Przede wszystkim różnica między mocą padającą a mocą odbitą ma konkretne znaczenie: jest to moc dostarczana do obciążenia. W tym sensie można sobie wyobrazić, że siła przekazująca jest wywierana na obciążenie, które „odrzuca” część odbitą i pochłania różnicę.

Inżynier musi uważać, aby nie posunąć się za daleko. Nie można na przykład wnioskować, że generator faktycznie musi generować moc padającą. Generator musi wytwarzać moc traconą w obciążeniu, linii i jej impedancji wewnętrznej i nic więcej, bo każda wytworzona moc musi gdzieś być dostarczona, a są to jedyne miejsca, w których może być tracona.

W przypadku otwartej linii bezstratnej nie ma strat mocy w obciążeniu, linii lub generatorze, a więc nie ma nigdzie utraty mocy rzeczywistej, ale są wartości mocy padającej i odbitej.

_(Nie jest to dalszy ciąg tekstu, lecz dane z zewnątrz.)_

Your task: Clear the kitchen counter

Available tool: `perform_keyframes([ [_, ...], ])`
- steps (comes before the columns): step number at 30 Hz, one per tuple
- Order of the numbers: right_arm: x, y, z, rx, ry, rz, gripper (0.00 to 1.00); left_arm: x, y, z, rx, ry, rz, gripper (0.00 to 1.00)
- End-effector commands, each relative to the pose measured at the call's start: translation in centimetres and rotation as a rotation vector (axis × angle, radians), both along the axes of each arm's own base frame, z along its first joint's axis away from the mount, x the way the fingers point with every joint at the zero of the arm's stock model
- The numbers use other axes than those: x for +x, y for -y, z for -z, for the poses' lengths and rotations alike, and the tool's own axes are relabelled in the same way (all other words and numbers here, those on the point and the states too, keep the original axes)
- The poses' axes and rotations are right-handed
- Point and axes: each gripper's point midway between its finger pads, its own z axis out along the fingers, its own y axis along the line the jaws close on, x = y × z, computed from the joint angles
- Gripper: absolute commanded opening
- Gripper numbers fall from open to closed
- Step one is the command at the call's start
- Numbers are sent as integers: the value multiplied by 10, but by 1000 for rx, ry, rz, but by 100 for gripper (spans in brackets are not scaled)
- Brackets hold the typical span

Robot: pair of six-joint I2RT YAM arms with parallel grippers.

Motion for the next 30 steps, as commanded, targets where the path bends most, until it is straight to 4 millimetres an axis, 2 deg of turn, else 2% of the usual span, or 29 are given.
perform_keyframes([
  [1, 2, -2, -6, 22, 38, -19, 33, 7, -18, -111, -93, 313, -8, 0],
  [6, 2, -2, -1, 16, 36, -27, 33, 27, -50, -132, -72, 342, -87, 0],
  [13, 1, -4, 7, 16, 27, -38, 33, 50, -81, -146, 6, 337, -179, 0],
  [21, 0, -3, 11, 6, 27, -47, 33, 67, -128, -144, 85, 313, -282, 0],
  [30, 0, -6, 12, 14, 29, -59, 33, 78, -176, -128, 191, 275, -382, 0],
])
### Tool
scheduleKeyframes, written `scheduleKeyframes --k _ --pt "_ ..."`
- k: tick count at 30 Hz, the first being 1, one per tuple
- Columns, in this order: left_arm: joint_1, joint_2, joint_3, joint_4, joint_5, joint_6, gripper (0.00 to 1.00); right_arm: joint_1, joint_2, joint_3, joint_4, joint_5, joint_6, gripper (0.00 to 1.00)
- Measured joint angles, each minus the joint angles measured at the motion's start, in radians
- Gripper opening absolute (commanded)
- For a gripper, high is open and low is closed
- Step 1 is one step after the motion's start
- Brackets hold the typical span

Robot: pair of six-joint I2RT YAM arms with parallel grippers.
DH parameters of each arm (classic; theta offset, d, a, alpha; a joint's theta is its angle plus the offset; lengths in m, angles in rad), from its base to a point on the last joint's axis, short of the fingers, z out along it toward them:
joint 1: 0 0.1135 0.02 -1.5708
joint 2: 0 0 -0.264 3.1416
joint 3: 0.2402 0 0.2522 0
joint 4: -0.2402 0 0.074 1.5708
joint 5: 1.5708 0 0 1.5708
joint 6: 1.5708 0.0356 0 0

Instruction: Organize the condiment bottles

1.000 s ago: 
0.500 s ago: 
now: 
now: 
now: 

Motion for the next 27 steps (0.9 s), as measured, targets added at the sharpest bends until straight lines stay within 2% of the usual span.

Te moce nie są rzeczywistymi przepływami energii, ale są raczej obliczonymi liczbami, które reprezentują moc, która byłaby generowana w rezystorze 50 om, gdyby odciśnięte zostały na nim fale padające i odbite. Skoro nie ma takiego rezystora, to nie ma takiej mocy.

Podsumujmy. Co można wywnioskować z odczytów mocy padającej i odbitych na naszym watomierzu kierunkowym, a czego nie?

Jeśli moc odbita wynosi zero, w linii nie będzie fali stojącej.
Jeśli moc odbita wynosi zero, generator może dostarczyć do obciążenia swoją maksymalną moc znamionową.
Różnica między mocą padającą, a mocą odbitą to rzeczywista moc dostarczana do obciążenia, ale:
Generator w rzeczywistości nie generuje mocy równej mocy padającej oraz:
Odbita wartość mocy nie jest pochłaniana przez generator.

Jeśli to ostatnie jest prawdziwe, to dlaczego generatory są przystosowane do obsługi pewnej maksymalnej mocy odbitej? Odpowiedź dotyczy maksymalnego napięcia i prądu, jakie może dostarczyć generator. Jeśli generator jest przystosowany do dostarczania, powiedzmy, 1000 W, nie oznacza to, że może to zrobić z dowolnym obciążeniem. Wraz ze wzrostem rezystancji obciążenia, aby uzyskać 1000 watów, potrzeba coraz więcej napięcia (P=V2/R, czyli VR) i prędzej czy później generator wytworzył całe możliwe napięcie, a moc jest ograniczona. Podobnie, gdy rezystancja obciążenia maleje, prąd rośnie (P=I2R, czyli I/R) i prędzej czy później generator nie może dostarczyć więcej prądu.

Wreszcie, ci, którzy pracowali z generatorami lampowymi, pamiętają, że niedopasowane obciążenie może spowodować, że anoda lampy będzie świecić na czerwono. Czy nie oznacza to, że jest tam rozpraszana nadmiarowa moc i czy nie oznacza to, że moc odbita jest pochłaniana przez lampę?

Z pewnością wyższa temperatura anody wskazywała na zwiększenie mocy anody, ale nie oznacza to, że powodem było pochłonięcie jakiejś mocy z zewnątrz. W nadajniku lampowym na lampie występuje duże napięcie podczas przewodzenia, co skutkuje dużymi stratami przewodzenia.

Rzeczywista strata zależy od klasy pracy (A, AB, B, C, itd.), ale łatwo może być większa i rzadko jest mniejsza niż 1/3 mocy wyjściowej. Aby osiągnąć wysoką wydajność, rura musi być naprężona znacznie poza odcięcie i musi być eksploatowana na ciasnej linii obciążenia. Jeżeli w wyniku obciążenia biernego występuje moc odbita, linia obciążenia staje się krzywą otwartą. Oznacza to, że przez część cyklu na lampie występuje znaczne napięcie, a jednocześnie przepływa przez nią duży prąd. Powoduje to duże rozpraszanie na anodzie.
W przypadku nowoczesnych wzmacniaczy tranzystorowych polowych (FET), wyjściowe tranzystory FET działają jako przełączniki. FET, działający jako przełącznik, jest prawie idealny. Tak więc właściwie zaprojektowane wzmacniacze FET mają straty znacznie poniżej 10% mocy wyjściowej. Straty te mogą się zwiększać lub zmniejszać, w zależności od impedancji obciążenia, a w niektórych przypadkach obecność mocy odbitej może nawet skutkować zmniejszeniem rozpraszania. Nowoczesne obwody zabezpieczające dla takich wzmacniaczy uwzględniają tylko moc traconą w urządzeniu wyjściowym i napięcie na nim, a moc odbita nie jest mierzona.